Georg Wilhelm Friedrich Hegel's Comrades and Rivals

Georg Wilhelm Friedrich Hegel's Comrades and Rivals

Your favorite critic has plenty of frenemies.

Comrades

Wilhelm Dilthey

This guy brought my work into the 20th Century. He was invested in placing philosophy, history, and other studies in the humanities on equal footing with the "hard" sciences. He decided that, when talking about nature, philosophers fall into one of three camps: naturalists, idealists of freedom, and objective idealists.

Apparently, he saw me as an objective idealist because I think of humans as being one with nature. After all, we're all made of that reason stuff.

Francis Fukuyama

My work had political ramifications all over the place—even on thinkers behind major 21st century wars. Who said philosophy had no bearing on real life?

Alexandre Kojève

Gotta love Kojève's lectures. Well, I do, at any rate, because so many of them are about me. Pretty much every great thinker of the 20th century attended Kojève's lectures and his interpretation of my work has trickled down through Kojève and into their theories.

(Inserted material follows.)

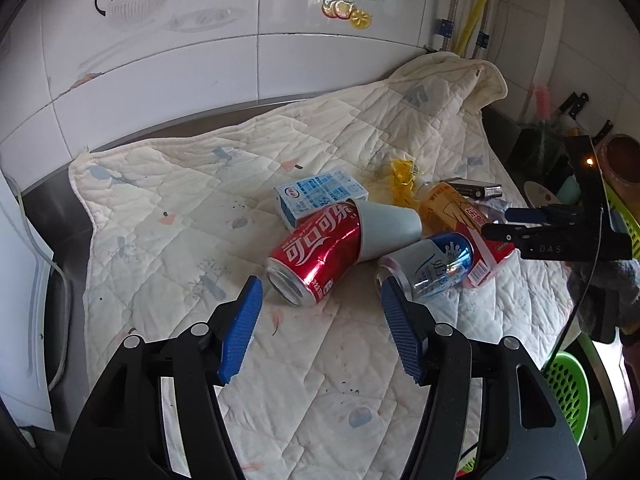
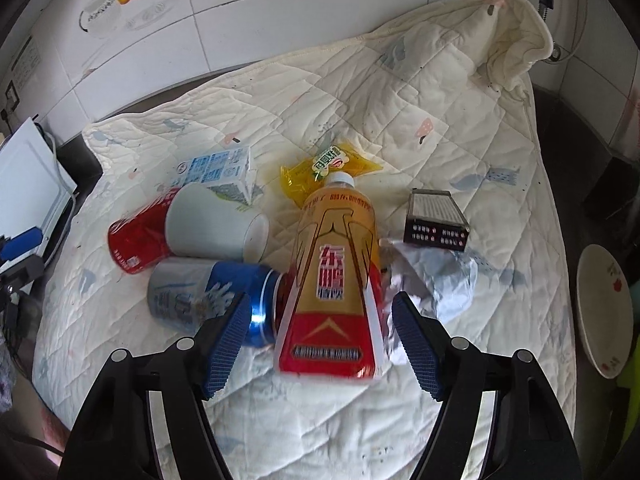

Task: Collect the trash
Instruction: 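Grasp the orange drink bottle with the right gripper while the left tool moves toward the blue can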

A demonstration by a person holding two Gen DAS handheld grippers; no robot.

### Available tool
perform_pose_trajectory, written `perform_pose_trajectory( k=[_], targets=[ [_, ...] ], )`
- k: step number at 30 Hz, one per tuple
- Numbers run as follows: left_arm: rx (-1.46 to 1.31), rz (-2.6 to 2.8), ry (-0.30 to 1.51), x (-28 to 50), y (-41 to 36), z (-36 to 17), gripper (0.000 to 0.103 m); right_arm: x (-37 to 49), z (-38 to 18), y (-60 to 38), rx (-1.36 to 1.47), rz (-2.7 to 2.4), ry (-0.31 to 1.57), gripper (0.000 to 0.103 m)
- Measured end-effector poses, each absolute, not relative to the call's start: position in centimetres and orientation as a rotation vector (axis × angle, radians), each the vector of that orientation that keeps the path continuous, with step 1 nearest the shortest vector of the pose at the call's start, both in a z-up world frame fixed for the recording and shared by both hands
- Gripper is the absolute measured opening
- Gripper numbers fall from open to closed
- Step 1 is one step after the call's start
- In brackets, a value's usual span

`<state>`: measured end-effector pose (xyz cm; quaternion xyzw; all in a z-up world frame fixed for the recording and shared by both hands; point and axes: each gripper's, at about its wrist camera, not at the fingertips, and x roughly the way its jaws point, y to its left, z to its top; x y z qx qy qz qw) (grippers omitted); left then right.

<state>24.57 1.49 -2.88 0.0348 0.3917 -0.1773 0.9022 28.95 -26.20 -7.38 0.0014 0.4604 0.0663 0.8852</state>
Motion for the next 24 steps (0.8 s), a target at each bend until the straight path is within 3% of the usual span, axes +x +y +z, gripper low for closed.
perform_pose_trajectory(
  k=[10,24],
  targets=[
    [0.076,-0.357,0.822,25.6,2.1,-3.6,0.061,32.8,-9.4,-26.5,-0.003,0.119,1.038,0.061],
    [0.115,-0.403,0.836,26.5,0.7,-4.4,0.061,34.3,-11.3,-26.8,0.051,0.157,1.121,0.063]
  ],
)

And I ain't sweatin' no small thinkers here; I'm saying I've had influence on the biggies like Jacques Lacan and Georges Bataille.

György Lukács

He's like the Hungarian me. But I think my favorite thing about him is that he wrote The Young Hegel.

Jean-Paul Sartre

I can't even believe I got this guy on my team. Even if he is an existentialist, he's so smooth—angry and bitter, yes—but smooth. I'm pretty sure I owe my Sartre win to the fact that he was a devotee of Kojève and attended his weekly lectures, too.

Slavoj Žižek

He's like a modern-day rock-star of philosophy. He's got lots of strong feelings about politics, but is less concerned with creating his own system of thought than examining the work of others. Hats off to you, Mr. Žižek.

Rivals

Gilles Deleuze

What a Deleuz-er. Okay, okay, low blow, but the guy needs to ease up on me and my interest in history. He thinks my interest in history shackles people, like we're stuck in the Dark Ages or something.

Martin Heidegger

This guy totally misses my point, but it's cool: Žižek's got my back. I don't really care about what Heidegger thinks anyway. His biggest work, Being and Time, is the reason why philosophers get mocked for asking, "What does it mean to be?" Lol.

Betrand Russell

This guy was all over my theories in his early career, but then new analytic theory put me on the back burner. As everyone was getting all excited about neo analyzing people, my ideas were getting associated with the same kinds of beliefs that fueled the world wars. Not cool, bro.

It's Complicated With

Karl Marx and Fredrick Engels

They're all: "We inverted Hegel's dialectic." Thanks, I guess? I suppose that means they're on board with my basic ideologies, but with a couple of materialist caveats.

Friedrich Schelling

He's, like, my mentor. But also my rival and my successor, all at the same time. It's just… weird. Let's not get into it.